::: Source information

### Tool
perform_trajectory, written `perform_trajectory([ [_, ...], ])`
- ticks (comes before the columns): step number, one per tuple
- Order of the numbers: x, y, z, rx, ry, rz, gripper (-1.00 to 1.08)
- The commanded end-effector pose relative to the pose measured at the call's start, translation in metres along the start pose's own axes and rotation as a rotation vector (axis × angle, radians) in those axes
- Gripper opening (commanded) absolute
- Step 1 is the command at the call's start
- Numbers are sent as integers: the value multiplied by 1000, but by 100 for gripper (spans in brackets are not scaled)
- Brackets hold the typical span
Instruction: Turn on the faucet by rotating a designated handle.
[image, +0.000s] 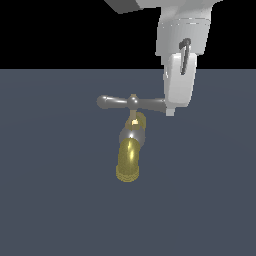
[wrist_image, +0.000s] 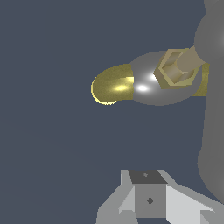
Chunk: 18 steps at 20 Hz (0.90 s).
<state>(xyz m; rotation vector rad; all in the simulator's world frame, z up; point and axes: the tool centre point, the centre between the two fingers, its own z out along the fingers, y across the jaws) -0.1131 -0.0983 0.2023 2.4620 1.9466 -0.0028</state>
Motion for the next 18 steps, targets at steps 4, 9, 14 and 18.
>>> perform_trajectory([
  [4,2,4,5,1,2,-26,-100],
  [9,2,5,6,1,3,-28,-100],
  [14,1,13,6,1,3,-28,-100],
  [18,0,24,6,1,3,-28,-100],
])
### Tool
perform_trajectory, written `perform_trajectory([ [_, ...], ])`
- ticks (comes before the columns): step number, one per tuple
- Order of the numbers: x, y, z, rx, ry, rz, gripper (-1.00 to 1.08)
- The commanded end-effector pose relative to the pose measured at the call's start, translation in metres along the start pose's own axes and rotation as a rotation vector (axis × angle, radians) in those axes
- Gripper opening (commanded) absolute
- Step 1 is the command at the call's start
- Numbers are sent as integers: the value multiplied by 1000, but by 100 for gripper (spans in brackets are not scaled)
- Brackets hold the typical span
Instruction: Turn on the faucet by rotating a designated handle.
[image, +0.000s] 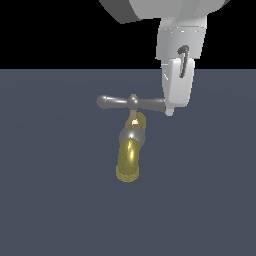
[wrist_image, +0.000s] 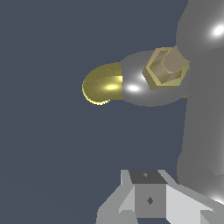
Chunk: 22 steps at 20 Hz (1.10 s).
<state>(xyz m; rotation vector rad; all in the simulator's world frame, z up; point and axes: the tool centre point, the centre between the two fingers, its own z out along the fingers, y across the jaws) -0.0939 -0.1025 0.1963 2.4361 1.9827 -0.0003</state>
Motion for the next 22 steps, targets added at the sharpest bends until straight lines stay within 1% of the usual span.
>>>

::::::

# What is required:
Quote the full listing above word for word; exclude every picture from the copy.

# Your response:
### Tool
perform_trajectory, written `perform_trajectory([ [_, ...], ])`
- ticks (comes before the columns): step number, one per tuple
- Order of the numbers: x, y, z, rx, ry, rz, gripper (-1.00 to 1.08)
- The commanded end-effector pose relative to the pose measured at the call's start, translation in metres along the start pose's own axes and rotation as a rotation vector (axis × angle, radians) in those axes
- Gripper opening (commanded) absolute
- Step 1 is the command at the call's start
- Numbers are sent as integers: the value multiplied by 1000, but by 100 for gripper (spans in brackets are not scaled)
- Brackets hold the typical span
Instruction: Turn on the faucet by rotating a designated handle.
[image, +0.000s] 
[wrist_image, +0.000s] 
Chunk: 18 steps at 20 Hz (0.90 s).
<state>(xyz m; rotation vector rad; all in the simulator's world frame, z up; point and axes: the tool centre point, the centre between the two fingers, its own z out along the fingers, y across the jaws) -0.1131 -0.0983 0.2023 2.4620 1.9466 -0.0028</state>
Motion for the next 18 steps, targets at steps 4, 9, 14 and 18.
>>> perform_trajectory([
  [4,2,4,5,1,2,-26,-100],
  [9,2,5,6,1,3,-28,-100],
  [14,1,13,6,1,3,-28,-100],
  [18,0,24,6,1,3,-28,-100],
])
### Tool
perform_trajectory, written `perform_trajectory([ [_, ...], ])`
- ticks (comes before the columns): step number, one per tuple
- Order of the numbers: x, y, z, rx, ry, rz, gripper (-1.00 to 1.08)
- The commanded end-effector pose relative to the pose measured at the call's start, translation in metres along the start pose's own axes and rotation as a rotation vector (axis × angle, radians) in those axes
- Gripper opening (commanded) absolute
- Step 1 is the command at the call's start
- Numbers are sent as integers: the value multiplied by 1000, but by 100 for gripper (spans in brackets are not scaled)
- Brackets hold the typical span
Instruction: Turn on the faucet by rotating a designated handle.
[image, +0.000s] 
[wrist_image, +0.000s] 
Chunk: 22 steps at 20 Hz (1.10 s).
<state>(xyz m; rotation vector rad; all in the simulator's world frame, z up; point and axes: the tool centre point, the centre between the two fingers, its own z out along the fingers, y across the jaws) -0.0939 -0.1025 0.1963 2.4361 1.9827 -0.0003</state>
Motion for the next 22 steps, targets added at the sharpest bends until straight lines stay within 1% of the usual span.
>>>

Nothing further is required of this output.